*TO DO*.
Give again, word for word, each line below starting at the one that contains "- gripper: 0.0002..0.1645" and ending at the one that contains "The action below".

*RAW DATA*.

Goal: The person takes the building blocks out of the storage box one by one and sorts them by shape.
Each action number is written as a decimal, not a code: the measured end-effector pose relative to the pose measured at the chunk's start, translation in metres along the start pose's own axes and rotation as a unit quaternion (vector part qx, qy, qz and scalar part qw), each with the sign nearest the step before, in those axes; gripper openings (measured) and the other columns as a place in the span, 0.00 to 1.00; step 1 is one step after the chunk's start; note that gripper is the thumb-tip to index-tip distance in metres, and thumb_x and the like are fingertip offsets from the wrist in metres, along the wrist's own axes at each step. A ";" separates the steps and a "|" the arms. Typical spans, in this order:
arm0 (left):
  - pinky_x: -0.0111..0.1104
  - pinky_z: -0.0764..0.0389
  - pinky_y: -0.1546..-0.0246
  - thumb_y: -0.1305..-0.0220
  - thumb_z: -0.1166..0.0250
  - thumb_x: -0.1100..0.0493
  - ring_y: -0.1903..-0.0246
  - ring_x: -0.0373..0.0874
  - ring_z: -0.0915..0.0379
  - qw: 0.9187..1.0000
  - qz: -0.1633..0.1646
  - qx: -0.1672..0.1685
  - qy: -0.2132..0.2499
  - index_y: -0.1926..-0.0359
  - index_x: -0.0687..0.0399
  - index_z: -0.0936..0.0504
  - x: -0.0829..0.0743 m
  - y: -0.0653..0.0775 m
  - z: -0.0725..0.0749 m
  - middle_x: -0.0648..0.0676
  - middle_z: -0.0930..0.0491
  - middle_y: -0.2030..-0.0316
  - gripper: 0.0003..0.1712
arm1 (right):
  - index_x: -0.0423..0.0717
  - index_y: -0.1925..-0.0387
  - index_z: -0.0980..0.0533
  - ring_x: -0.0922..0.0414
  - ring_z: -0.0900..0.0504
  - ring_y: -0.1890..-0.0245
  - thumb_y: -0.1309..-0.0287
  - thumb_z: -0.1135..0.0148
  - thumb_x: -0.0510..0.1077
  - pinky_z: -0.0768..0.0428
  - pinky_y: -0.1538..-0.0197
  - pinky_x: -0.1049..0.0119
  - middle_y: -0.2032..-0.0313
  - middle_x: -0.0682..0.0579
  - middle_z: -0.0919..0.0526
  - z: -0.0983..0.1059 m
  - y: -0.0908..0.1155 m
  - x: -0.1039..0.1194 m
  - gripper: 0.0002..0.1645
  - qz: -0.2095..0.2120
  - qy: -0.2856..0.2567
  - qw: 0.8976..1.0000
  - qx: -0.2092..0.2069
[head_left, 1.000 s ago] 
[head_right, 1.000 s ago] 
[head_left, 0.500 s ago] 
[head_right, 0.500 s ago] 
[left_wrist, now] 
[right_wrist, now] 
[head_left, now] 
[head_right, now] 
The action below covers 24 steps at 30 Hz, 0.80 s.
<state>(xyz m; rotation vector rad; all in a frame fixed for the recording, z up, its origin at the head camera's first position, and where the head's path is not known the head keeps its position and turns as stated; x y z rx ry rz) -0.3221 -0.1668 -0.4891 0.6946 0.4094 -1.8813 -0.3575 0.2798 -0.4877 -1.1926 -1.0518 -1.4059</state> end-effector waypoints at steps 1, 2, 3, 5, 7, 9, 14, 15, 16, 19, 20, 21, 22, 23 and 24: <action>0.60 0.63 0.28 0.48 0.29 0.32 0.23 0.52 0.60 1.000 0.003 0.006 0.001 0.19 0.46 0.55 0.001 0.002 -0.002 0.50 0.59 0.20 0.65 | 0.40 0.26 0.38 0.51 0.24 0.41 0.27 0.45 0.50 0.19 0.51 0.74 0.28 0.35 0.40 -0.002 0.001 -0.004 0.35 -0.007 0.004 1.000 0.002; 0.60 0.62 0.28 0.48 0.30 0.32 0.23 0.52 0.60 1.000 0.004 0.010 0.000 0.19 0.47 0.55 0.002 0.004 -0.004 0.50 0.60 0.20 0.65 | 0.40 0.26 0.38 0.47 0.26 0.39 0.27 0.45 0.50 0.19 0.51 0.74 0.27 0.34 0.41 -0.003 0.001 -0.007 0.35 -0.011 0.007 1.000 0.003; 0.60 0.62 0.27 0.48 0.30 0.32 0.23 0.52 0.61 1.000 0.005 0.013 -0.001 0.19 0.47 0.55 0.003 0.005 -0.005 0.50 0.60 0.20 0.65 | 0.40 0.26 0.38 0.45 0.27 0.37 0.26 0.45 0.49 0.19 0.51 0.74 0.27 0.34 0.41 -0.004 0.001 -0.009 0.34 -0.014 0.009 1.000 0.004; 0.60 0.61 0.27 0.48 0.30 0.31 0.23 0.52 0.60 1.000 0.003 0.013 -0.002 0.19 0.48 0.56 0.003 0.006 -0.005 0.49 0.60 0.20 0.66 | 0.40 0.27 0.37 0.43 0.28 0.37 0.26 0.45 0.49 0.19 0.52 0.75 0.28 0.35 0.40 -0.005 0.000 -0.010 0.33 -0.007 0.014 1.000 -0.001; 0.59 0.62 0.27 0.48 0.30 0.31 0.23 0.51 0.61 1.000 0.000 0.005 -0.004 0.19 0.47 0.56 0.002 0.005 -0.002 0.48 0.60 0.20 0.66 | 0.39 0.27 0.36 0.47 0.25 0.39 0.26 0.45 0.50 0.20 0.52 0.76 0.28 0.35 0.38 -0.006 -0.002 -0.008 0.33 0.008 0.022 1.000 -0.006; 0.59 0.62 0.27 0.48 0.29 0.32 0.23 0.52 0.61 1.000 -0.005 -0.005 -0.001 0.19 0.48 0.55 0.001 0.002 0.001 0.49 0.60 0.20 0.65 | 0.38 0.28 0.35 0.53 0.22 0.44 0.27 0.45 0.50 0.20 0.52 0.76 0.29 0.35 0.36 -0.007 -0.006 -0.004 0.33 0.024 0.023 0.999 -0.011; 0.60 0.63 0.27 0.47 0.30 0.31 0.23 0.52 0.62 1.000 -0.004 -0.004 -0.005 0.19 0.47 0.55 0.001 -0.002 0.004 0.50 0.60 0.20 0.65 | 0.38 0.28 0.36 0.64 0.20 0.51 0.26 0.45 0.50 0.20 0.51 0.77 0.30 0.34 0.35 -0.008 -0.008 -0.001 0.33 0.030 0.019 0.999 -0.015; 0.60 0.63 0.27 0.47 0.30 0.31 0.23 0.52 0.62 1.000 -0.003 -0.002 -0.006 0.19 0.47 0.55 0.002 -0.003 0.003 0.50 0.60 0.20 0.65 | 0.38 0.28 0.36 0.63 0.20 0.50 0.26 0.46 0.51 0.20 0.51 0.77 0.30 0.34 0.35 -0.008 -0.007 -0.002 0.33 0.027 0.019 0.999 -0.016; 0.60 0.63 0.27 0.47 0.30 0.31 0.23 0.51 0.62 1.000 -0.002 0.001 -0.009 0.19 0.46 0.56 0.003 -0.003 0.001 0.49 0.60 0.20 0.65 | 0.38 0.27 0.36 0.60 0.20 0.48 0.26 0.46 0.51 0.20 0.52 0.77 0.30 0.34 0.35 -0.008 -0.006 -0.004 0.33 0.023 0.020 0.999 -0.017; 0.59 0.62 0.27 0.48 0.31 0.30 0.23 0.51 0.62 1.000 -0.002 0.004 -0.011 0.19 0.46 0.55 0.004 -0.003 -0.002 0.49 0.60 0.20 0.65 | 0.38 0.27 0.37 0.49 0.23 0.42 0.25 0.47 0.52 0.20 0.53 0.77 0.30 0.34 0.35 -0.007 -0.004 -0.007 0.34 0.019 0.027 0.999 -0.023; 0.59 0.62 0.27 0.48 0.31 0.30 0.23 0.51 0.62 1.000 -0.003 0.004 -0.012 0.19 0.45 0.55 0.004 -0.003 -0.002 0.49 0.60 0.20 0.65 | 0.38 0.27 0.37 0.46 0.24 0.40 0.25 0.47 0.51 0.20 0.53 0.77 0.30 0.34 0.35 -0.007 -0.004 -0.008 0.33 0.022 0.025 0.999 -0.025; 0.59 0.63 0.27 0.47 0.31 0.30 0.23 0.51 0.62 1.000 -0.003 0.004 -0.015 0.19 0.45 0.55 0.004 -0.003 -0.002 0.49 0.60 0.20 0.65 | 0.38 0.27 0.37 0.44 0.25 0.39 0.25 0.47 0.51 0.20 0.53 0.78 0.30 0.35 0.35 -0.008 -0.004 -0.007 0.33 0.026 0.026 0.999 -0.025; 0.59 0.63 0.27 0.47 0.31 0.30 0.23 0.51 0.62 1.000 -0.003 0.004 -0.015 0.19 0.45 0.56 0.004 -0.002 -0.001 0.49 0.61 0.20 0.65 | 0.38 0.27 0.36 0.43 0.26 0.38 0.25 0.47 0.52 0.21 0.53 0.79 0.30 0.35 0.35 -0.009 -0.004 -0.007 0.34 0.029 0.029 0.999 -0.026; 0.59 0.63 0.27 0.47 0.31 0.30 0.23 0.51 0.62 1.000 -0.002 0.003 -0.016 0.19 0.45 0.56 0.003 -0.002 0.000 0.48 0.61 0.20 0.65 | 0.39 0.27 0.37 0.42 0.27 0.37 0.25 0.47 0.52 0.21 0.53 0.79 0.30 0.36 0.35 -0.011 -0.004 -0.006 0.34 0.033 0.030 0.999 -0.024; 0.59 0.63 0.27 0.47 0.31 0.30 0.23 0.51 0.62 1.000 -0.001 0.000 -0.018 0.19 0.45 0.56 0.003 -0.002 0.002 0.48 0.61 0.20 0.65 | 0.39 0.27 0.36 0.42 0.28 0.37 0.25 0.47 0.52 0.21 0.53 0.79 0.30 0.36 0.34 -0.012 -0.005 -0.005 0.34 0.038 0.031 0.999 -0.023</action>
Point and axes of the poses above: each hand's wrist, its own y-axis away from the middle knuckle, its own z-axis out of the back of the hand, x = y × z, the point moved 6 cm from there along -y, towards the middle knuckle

*RESULT OF THIS TASK*.
  - gripper: 0.0002..0.1645
  - qz: -0.2095..0.2120
  - qy: -0.2856..0.2567
  - qw: 0.8976..1.0000
  - qx: -0.2092..0.2069
[head_left, 1.000 s ago] 
[head_right, 1.000 s ago] 
[head_left, 0.500 s ago] 
[head_right, 0.500 s ago] 
[left_wrist, now] 
[right_wrist, now] 
[head_left, now] 
[head_right, now] 
The action below covers 24 steps at 30 Hz, 0.80 s.

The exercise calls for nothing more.